_WORK INSTRUCTION:_ Below is a listing. Quote from it, exactly, the lines from the one containing "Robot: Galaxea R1" down to the one containing "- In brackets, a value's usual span", both ends included, and nothing else.

_EXTRACTED RECORDS:_

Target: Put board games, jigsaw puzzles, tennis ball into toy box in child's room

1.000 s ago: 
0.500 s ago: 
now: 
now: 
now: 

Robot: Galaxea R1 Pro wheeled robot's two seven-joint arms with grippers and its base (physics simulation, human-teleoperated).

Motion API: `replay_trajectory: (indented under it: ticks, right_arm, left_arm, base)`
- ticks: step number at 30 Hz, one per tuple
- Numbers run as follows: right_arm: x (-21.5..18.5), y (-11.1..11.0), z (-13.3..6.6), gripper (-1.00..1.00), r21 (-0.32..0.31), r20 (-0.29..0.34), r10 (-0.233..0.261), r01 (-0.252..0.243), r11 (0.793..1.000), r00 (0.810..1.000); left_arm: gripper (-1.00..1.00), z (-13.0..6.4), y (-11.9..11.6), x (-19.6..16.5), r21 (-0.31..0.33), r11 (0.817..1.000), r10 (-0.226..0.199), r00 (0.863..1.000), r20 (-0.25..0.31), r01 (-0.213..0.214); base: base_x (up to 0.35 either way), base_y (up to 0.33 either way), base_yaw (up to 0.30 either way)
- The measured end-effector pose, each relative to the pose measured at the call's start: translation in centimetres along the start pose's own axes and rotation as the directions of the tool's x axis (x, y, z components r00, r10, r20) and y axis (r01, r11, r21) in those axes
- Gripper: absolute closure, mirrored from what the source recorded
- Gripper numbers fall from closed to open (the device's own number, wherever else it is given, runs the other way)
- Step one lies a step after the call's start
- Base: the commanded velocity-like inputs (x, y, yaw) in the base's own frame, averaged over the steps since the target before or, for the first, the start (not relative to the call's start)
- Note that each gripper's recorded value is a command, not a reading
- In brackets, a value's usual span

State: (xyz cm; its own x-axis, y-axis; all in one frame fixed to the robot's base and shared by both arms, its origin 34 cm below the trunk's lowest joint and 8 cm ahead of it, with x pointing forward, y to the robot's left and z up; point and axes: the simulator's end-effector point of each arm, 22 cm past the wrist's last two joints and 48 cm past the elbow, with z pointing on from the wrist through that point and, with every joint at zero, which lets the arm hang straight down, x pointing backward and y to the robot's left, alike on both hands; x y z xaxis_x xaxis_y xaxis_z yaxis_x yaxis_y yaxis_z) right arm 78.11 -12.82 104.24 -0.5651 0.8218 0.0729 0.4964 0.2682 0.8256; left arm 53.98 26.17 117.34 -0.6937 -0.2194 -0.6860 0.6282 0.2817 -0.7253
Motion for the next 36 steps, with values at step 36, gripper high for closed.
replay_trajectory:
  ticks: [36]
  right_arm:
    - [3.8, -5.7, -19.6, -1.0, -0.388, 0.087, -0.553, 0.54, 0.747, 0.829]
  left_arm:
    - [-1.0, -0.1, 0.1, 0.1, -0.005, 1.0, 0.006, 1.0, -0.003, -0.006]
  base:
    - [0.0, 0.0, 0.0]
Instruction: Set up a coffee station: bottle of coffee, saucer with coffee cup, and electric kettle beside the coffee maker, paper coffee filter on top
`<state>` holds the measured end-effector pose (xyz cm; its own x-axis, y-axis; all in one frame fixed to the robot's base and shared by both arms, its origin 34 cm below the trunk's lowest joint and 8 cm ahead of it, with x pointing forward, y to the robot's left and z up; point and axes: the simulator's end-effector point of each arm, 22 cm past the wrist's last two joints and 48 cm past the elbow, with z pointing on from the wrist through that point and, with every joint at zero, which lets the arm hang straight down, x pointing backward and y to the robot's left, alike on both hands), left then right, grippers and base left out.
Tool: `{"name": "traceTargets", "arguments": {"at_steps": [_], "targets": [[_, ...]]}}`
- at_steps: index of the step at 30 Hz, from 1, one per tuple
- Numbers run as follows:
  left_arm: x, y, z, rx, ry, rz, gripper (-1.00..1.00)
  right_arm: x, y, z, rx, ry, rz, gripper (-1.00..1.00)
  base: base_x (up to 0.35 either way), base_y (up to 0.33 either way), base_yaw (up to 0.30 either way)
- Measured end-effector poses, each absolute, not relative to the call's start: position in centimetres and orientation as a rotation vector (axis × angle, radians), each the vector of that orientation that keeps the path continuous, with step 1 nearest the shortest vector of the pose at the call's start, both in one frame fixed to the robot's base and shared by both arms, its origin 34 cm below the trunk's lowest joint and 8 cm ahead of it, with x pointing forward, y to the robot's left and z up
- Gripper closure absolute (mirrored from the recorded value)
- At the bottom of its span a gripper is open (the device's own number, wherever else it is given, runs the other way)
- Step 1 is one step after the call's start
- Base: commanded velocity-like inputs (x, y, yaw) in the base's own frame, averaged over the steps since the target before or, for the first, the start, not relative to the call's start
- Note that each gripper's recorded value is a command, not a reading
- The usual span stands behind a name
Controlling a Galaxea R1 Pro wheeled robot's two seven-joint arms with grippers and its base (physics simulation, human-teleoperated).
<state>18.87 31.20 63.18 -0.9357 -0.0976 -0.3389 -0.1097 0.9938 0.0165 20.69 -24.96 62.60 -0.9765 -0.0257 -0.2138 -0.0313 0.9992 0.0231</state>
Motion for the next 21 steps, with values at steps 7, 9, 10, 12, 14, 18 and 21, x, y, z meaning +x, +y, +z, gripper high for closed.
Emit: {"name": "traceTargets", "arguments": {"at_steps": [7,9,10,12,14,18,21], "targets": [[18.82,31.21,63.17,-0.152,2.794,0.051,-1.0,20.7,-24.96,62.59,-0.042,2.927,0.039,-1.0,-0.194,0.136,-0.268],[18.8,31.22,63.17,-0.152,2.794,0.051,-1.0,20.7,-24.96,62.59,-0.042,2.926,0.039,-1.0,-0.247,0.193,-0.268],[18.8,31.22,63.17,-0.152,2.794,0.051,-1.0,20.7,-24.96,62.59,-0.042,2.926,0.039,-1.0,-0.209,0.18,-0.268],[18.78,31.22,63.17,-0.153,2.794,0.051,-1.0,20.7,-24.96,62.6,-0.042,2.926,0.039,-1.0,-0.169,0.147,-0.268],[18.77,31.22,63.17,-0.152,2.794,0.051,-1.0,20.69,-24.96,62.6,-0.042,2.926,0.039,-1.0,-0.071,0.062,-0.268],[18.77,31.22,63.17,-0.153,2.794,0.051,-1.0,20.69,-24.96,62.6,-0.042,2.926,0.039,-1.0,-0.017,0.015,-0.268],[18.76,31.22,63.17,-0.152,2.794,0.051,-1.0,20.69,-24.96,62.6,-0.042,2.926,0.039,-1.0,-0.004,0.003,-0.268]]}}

_PROBLEM SOLUTION:_
Robot: Galaxea R1 Pro wheeled robot's two seven-joint arms with grippers and its base (physics simulation, human-teleoperated).

Motion API: `replay_trajectory: (indented under it: ticks, right_arm, left_arm, base)`
- ticks: step number at 30 Hz, one per tuple
- Numbers run as follows: right_arm: x (-21.5..18.5), y (-11.1..11.0), z (-13.3..6.6), gripper (-1.00..1.00), r21 (-0.32..0.31), r20 (-0.29..0.34), r10 (-0.233..0.261), r01 (-0.252..0.243), r11 (0.793..1.000), r00 (0.810..1.000); left_arm: gripper (-1.00..1.00), z (-13.0..6.4), y (-11.9..11.6), x (-19.6..16.5), r21 (-0.31..0.33), r11 (0.817..1.000), r10 (-0.226..0.199), r00 (0.863..1.000), r20 (-0.25..0.31), r01 (-0.213..0.214); base: base_x (up to 0.35 either way), base_y (up to 0.33 either way), base_yaw (up to 0.30 either way)
- The measured end-effector pose, each relative to the pose measured at the call's start: translation in centimetres along the start pose's own axes and rotation as the directions of the tool's x axis (x, y, z components r00, r10, r20) and y axis (r01, r11, r21) in those axes
- Gripper: absolute closure, mirrored from what the source recorded
- Gripper numbers fall from closed to open (the device's own number, wherever else it is given, runs the other way)
- Step one lies a step after the call's start
- Base: the commanded velocity-like inputs (x, y, yaw) in the base's own frame, averaged over the steps since the target before or, for the first, the start (not relative to the call's start)
- Note that each gripper's recorded value is a command, not a reading
- In brackets, a value's usual span

What the exercise asked for has been given in full.